Nuri’s project takes mentor Dr. Stewart Clark’s initial findings a step further by not just removing neurons but making a living disease that progresses over time. The most attainable goal that the two see for the project is helping develop pharmaceuticals that maintain patients’ quality of life. The model would allow them to compare drugs like those made for Parkinson’s patients to see what would be most effective to help with issues like motor functioning. And if the tau aggregate produced ends up being PSP-like, then the two are cautiously optimistic of their chances to identify a biomarker of early disease.
“I would love to change the conversation to early PSP being five or ten years before we normally diagnose,” Dr. Clark said. “Even if we can get them two more years, that’s my hope for the biomarker.”
Testing Anti-Tau Properties of Integrated Stress Response Boosters In Vivo
Soyeon Park, an undergraduate student at Stanford University, will study the effects of injecting mice with Integrated Stress Response (ISR) boosters to see if cell death and tau levels are reduced, the potential first step of a PSP therapy.
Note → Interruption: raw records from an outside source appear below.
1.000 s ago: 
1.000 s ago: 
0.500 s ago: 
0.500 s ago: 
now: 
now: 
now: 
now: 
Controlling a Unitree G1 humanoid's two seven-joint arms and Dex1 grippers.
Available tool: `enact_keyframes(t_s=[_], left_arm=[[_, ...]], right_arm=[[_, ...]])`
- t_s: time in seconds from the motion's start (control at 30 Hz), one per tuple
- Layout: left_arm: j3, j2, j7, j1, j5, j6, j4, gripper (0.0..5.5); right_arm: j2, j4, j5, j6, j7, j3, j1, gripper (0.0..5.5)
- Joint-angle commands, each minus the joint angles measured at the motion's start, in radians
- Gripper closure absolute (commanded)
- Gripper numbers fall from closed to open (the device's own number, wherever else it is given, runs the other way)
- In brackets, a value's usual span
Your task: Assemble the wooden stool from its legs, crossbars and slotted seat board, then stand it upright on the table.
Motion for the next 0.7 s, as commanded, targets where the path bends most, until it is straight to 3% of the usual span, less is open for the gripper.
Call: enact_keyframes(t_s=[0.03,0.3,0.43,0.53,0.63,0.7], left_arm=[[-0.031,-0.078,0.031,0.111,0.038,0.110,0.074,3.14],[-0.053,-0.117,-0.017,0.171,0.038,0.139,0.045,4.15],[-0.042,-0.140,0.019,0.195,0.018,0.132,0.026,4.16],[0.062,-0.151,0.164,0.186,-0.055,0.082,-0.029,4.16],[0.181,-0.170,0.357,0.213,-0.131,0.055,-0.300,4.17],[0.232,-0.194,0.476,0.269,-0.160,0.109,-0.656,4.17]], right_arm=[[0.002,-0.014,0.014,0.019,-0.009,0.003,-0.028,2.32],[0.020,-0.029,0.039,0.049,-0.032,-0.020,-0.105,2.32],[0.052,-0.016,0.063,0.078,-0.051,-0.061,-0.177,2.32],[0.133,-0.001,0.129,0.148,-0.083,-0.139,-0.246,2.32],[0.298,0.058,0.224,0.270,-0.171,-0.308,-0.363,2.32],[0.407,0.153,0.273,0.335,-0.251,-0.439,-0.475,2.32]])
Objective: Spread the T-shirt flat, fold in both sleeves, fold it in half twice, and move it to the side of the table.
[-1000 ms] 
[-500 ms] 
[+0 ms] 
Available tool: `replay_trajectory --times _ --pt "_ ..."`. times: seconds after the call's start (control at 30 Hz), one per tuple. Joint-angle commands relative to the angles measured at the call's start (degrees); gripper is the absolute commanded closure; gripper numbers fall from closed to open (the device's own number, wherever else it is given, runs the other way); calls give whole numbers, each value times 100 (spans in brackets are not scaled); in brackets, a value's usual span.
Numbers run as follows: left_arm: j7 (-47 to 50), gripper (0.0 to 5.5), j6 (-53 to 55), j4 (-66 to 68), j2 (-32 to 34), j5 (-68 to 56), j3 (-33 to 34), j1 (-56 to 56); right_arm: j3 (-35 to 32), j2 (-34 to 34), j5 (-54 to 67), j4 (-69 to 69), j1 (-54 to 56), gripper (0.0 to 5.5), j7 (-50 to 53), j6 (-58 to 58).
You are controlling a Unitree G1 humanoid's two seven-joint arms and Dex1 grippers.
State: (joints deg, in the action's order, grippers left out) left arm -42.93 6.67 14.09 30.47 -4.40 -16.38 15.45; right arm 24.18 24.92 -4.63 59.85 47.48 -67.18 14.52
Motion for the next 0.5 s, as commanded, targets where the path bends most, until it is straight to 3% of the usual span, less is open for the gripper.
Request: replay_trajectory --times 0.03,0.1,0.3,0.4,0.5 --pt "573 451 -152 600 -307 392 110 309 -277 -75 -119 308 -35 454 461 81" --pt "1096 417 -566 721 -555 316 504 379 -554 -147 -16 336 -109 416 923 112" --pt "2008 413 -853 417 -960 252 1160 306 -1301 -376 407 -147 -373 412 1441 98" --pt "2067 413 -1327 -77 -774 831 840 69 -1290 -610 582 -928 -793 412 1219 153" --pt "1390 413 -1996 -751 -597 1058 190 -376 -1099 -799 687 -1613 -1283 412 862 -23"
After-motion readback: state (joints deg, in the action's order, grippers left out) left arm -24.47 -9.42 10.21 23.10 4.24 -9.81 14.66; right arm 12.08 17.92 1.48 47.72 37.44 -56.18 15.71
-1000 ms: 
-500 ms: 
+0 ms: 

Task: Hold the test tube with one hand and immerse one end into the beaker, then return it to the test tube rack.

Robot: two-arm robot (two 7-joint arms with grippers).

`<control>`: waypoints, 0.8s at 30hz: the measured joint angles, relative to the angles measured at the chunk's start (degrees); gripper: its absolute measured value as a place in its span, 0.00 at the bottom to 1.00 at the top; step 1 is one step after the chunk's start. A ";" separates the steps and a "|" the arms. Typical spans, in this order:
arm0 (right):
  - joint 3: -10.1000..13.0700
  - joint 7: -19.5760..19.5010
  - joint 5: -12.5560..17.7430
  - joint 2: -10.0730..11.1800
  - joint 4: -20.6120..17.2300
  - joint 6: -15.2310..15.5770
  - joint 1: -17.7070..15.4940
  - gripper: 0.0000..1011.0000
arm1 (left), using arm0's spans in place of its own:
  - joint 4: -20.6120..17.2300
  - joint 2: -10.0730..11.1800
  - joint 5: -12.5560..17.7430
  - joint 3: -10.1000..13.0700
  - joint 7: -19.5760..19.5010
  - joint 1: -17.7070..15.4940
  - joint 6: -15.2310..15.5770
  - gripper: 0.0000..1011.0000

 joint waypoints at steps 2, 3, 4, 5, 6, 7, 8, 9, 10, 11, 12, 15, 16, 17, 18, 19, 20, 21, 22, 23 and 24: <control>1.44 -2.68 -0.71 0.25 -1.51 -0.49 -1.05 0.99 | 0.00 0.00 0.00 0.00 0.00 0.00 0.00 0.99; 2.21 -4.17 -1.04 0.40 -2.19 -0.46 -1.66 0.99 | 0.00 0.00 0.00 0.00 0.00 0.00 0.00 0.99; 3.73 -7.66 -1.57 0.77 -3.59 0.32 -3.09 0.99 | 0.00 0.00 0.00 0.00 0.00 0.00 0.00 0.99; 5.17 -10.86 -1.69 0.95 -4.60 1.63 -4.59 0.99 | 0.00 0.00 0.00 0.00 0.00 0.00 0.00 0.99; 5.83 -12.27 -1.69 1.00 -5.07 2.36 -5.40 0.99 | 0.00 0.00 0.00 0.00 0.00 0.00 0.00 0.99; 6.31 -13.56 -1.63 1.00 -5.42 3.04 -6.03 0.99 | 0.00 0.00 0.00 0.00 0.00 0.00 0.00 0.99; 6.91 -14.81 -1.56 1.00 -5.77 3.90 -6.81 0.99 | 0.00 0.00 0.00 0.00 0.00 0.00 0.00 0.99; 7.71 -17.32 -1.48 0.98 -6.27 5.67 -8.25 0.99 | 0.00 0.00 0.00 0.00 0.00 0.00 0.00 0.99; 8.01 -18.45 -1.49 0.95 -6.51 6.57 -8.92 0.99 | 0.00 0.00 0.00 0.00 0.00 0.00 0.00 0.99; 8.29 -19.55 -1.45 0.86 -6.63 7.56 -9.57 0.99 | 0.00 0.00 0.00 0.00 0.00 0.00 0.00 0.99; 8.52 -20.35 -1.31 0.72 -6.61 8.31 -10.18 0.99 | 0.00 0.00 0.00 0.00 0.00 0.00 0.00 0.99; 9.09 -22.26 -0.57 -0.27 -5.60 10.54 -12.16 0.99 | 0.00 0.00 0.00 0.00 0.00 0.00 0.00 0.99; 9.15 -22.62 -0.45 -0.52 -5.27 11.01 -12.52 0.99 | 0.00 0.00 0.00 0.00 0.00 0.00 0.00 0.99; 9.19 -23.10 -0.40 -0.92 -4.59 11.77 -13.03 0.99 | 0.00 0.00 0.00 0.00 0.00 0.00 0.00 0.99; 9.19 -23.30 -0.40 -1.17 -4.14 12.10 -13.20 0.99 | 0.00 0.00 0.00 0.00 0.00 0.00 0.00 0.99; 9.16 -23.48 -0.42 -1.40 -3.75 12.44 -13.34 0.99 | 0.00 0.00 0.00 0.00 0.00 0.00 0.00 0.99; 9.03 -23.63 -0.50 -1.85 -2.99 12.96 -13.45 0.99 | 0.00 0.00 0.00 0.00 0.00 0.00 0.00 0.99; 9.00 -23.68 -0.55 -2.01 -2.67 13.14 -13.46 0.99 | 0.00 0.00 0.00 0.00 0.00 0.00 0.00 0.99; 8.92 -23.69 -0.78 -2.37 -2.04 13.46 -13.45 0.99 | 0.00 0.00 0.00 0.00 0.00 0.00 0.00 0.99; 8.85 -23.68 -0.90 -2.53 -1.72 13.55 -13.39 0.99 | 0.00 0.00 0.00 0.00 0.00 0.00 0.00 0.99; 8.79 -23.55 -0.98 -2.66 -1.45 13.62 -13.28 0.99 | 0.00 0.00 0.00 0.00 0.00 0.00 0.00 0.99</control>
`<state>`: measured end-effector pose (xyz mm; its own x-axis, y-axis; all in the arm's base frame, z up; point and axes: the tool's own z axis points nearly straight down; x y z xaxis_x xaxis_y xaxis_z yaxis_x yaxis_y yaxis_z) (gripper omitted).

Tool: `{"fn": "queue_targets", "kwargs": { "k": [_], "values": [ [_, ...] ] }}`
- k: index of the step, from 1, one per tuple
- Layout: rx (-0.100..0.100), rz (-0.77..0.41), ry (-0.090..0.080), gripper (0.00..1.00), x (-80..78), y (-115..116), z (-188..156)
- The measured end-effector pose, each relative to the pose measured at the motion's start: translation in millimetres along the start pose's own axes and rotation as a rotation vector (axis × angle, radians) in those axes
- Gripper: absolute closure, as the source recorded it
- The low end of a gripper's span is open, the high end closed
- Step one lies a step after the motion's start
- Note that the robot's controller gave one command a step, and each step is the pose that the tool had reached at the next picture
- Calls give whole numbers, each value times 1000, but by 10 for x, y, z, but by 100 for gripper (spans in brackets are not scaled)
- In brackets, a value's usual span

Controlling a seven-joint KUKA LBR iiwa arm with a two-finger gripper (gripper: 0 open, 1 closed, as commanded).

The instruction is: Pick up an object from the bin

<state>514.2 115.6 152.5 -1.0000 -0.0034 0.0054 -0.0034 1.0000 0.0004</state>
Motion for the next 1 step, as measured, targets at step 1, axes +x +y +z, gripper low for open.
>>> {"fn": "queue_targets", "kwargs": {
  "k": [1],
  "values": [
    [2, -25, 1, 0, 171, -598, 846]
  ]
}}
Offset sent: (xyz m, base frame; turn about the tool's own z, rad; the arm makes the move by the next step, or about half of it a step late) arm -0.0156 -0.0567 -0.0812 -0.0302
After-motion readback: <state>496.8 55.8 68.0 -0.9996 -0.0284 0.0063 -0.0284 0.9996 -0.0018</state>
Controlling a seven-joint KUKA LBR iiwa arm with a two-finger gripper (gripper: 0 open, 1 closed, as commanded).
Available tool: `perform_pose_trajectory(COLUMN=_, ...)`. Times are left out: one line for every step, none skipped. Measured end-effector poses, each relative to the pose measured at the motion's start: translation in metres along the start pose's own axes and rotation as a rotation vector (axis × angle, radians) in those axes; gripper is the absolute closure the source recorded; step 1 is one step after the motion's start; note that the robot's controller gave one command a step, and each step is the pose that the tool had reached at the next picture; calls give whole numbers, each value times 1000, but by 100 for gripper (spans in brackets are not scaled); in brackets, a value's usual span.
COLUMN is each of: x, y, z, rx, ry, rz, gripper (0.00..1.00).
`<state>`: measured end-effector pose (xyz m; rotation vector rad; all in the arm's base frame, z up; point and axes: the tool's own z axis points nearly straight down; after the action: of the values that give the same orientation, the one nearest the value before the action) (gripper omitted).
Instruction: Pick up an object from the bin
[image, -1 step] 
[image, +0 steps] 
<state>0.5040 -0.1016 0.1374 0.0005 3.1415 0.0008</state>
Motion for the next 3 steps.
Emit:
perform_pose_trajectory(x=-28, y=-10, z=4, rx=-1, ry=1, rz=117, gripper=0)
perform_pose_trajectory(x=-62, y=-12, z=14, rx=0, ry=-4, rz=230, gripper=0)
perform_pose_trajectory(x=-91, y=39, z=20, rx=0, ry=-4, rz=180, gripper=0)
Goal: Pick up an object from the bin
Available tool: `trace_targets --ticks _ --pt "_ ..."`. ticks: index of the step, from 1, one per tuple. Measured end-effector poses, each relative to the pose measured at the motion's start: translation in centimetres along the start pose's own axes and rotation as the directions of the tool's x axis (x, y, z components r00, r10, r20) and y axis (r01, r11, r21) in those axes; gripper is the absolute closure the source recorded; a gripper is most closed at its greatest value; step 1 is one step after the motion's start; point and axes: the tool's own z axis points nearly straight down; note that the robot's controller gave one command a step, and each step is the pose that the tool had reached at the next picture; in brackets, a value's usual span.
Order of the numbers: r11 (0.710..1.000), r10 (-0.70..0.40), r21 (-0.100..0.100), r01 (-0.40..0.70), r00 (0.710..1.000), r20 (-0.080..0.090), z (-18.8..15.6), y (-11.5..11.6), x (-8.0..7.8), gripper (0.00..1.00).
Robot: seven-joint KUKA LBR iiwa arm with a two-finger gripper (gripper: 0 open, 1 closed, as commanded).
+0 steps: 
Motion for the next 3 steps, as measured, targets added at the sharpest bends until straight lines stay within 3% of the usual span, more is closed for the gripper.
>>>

The Integrated Stress Response (ISR) is an important protein quality control mechanism in human cells, and people with weakened ISR are at increased risk for PSP and Alzheimer’s. The molecules identified by Dr. Lin’s lab boost ISR function and prevent tau build-up in cell culture models. Park’s project will inject these ISR-boosters into transgenic mice and hopes to see a reduction of cell death and tau levels. This could pave the way for future patient studies.
Park developed an interest in neurodegenerative diseases in high school when her grandmother became a Parkinson’s patient. She studied various pathogenic mechanisms of Parkinson’s, leading to the realization that we are still ignorant of so many parts of the brain.
“This obscurity is what attracted me to neuroscience,” Park said in her grant application. “Neuroscience research feels like discovering unexplored crevices no one has ever found before.”